**** DATA PROVIDED ****
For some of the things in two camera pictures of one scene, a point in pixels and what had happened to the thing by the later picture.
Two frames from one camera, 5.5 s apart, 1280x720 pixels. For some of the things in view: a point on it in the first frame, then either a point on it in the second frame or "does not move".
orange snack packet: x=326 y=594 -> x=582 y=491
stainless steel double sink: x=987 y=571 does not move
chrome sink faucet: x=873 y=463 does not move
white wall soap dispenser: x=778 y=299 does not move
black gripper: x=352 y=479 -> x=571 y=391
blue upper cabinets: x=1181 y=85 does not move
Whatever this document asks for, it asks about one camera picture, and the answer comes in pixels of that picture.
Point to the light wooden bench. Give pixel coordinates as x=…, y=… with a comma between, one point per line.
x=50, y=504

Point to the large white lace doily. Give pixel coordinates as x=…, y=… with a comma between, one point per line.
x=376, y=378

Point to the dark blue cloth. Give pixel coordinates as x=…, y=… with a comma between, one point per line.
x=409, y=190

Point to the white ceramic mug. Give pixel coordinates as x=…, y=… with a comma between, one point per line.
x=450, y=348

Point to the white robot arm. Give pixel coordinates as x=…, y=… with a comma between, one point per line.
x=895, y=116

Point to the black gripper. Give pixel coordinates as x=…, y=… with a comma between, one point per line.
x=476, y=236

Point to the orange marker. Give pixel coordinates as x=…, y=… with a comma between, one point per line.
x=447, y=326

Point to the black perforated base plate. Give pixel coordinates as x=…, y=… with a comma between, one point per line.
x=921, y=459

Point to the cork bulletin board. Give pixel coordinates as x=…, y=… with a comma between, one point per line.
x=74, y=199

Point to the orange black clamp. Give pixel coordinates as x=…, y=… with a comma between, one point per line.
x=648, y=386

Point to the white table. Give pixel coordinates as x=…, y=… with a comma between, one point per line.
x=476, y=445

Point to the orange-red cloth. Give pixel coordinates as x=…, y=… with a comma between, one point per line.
****
__INSTRUCTIONS TO FOLLOW__. Reply with only the number of lines in the material above where the string "move" appears.

__SOLUTION FOR THIS PROBLEM__. 5